Westside resident turns 100

       The Westside can boast a resident who's just reached the century mark.
       Marshall Palmer, who remembers growing up riding horses and buggies in South Dakota, turned 100 Friday, Oct. 27.
       A resident of the Village at Skyline retirement home for the past three years, Palmer said he was a groceryman most of his life, just like his father and grandfather before him. “The chain stores were coming in then, and they were pretty hard to buck,” Palmer recalled. “So I thought, why not join them?”
       He worked for Red Owl stores at that time in Minneapolis, and he came to Colorado when the company transferred him here. He could not recall when that was, except that it was a long time ago.
       (Asked about Red Owl, local historian Mel McFarland said it was “probably the second chain grocery store to come to Colorado Springs in the '20s or '30s. The first was Piggly Wiggly.”)
       Palmer was married 67 years, with his wife passing on at age 91. He also has outlived his five sisters, and he remarked that he has no immediate family left. “I'm all alone,” he said.

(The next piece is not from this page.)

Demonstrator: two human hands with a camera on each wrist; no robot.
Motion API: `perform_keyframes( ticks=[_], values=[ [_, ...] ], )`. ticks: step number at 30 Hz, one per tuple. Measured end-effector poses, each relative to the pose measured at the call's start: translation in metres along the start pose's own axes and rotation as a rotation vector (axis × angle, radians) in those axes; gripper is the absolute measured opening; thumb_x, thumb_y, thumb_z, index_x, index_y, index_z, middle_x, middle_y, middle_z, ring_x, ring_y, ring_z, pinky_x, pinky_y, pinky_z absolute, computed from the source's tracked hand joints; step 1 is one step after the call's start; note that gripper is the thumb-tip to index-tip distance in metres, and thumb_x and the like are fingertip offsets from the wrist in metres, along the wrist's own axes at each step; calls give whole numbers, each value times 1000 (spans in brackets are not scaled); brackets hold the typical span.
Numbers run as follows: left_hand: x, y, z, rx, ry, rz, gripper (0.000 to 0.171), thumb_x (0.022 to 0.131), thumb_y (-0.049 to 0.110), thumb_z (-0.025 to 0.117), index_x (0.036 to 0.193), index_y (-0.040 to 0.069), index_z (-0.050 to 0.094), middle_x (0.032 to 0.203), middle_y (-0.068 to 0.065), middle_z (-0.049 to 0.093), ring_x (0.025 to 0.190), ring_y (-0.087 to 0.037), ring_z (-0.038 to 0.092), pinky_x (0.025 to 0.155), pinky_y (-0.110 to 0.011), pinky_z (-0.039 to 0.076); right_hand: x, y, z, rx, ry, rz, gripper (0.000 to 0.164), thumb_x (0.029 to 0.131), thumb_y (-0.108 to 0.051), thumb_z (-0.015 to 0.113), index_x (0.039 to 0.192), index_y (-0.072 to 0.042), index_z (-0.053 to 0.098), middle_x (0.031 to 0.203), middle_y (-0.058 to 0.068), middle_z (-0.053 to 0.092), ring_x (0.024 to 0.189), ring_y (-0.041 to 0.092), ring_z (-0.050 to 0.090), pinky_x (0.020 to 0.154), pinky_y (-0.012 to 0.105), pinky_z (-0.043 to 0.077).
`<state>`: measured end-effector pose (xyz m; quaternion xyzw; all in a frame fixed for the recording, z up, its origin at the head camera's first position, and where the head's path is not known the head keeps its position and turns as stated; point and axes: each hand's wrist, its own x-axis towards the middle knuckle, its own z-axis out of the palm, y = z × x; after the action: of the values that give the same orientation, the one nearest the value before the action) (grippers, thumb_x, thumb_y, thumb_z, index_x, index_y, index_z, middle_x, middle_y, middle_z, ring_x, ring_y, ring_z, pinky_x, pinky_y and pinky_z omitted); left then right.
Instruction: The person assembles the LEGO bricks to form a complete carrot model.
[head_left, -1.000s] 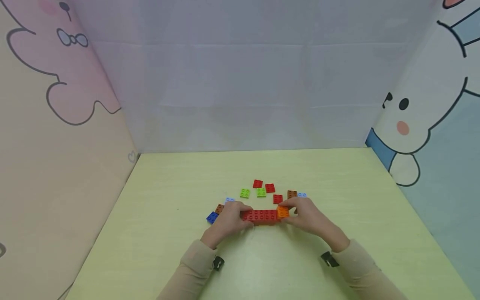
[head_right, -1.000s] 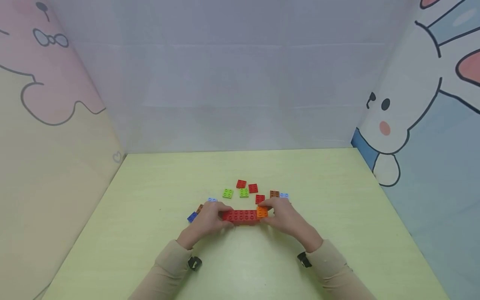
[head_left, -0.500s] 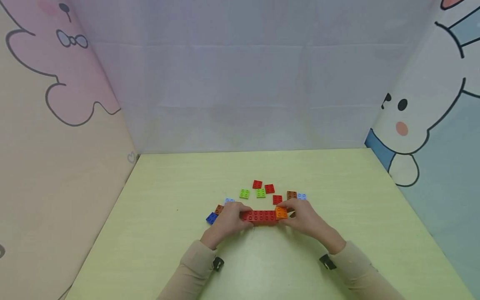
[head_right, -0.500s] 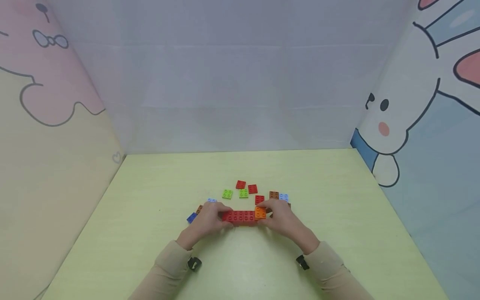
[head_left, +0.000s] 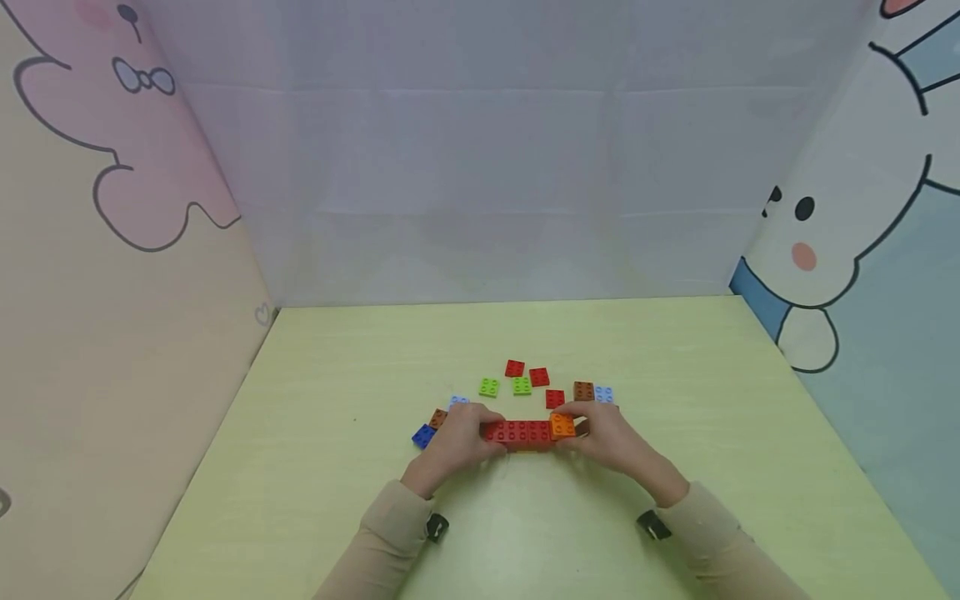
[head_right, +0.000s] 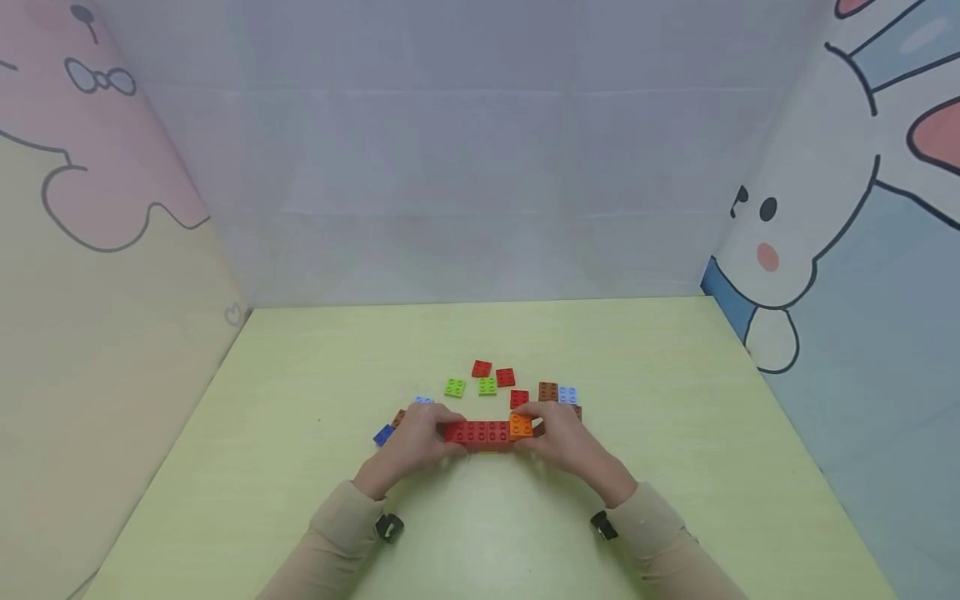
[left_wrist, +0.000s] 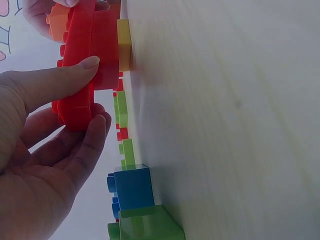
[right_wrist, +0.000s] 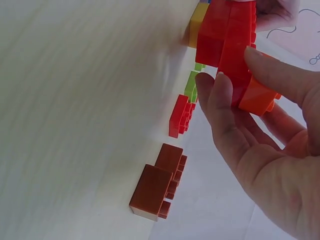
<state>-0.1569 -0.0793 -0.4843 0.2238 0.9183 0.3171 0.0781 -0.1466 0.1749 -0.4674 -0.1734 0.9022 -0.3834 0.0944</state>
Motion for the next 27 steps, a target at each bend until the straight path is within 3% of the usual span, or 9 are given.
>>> perform_keyframes(
  ticks=[7, 15, 27],
  values=[
    [0, 0, 0, 3, -3, 3, 35, 76, 20, 82, 109, 12, 73, 94, 7, 64, 84, -10, 52, 80, -34, 40, 2, -6, -1, 6, -3, 58, 41, 75, -5, 80, 114, -2, 68, 113, 11, 62, 79, 19, 65, 67, 30, 53],
    [0, 0, -1, -14, 3, 20, 34, 76, 18, 82, 108, 11, 74, 93, 6, 65, 83, -11, 53, 76, -31, 42, 4, -12, 1, -79, -8, 74, 42, 75, -4, 80, 115, -2, 68, 112, 9, 64, 76, 15, 62, 65, 27, 52],
    [1, 0, -1, -7, -4, -4, 35, 75, 20, 82, 109, 12, 74, 94, 7, 64, 84, -10, 52, 79, -33, 41, 5, -13, 0, -65, -14, 81, 39, 74, -3, 81, 111, -3, 69, 108, 7, 63, 79, 18, 61, 65, 30, 52]
  ],
)
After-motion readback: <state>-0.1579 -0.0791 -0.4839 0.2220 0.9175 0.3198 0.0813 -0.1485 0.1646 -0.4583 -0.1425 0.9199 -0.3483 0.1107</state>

       Fortunately, he is still close to a sister-in-law, and she and her family members helped Palmer celebrate his milestone with a party the week before - timed ahead of the date because of people's work schedules. He didn't plan anything special on the day itself. “I already had a celebration,” he said, and firmly (but courteously) declined a Westside Pioneer offer to to take his photo.
       Palmer, who still drives a car, has no idea why he has lived so long and stayed so healthy. “I don't think anybody who gets up there can tell you how he or she done it,” he commented. “I eat lunch with a guy who's 98, and one of his parents lived to 102. But both my parents died quite young.”
       Some of his favorite memories are from his youth. In those days, he said, “People lived for one another. Everyone helped one another. They had to.”
       Told that he seems a lot younger than 100, Palmer replied, “I feel like it. But I'm not.”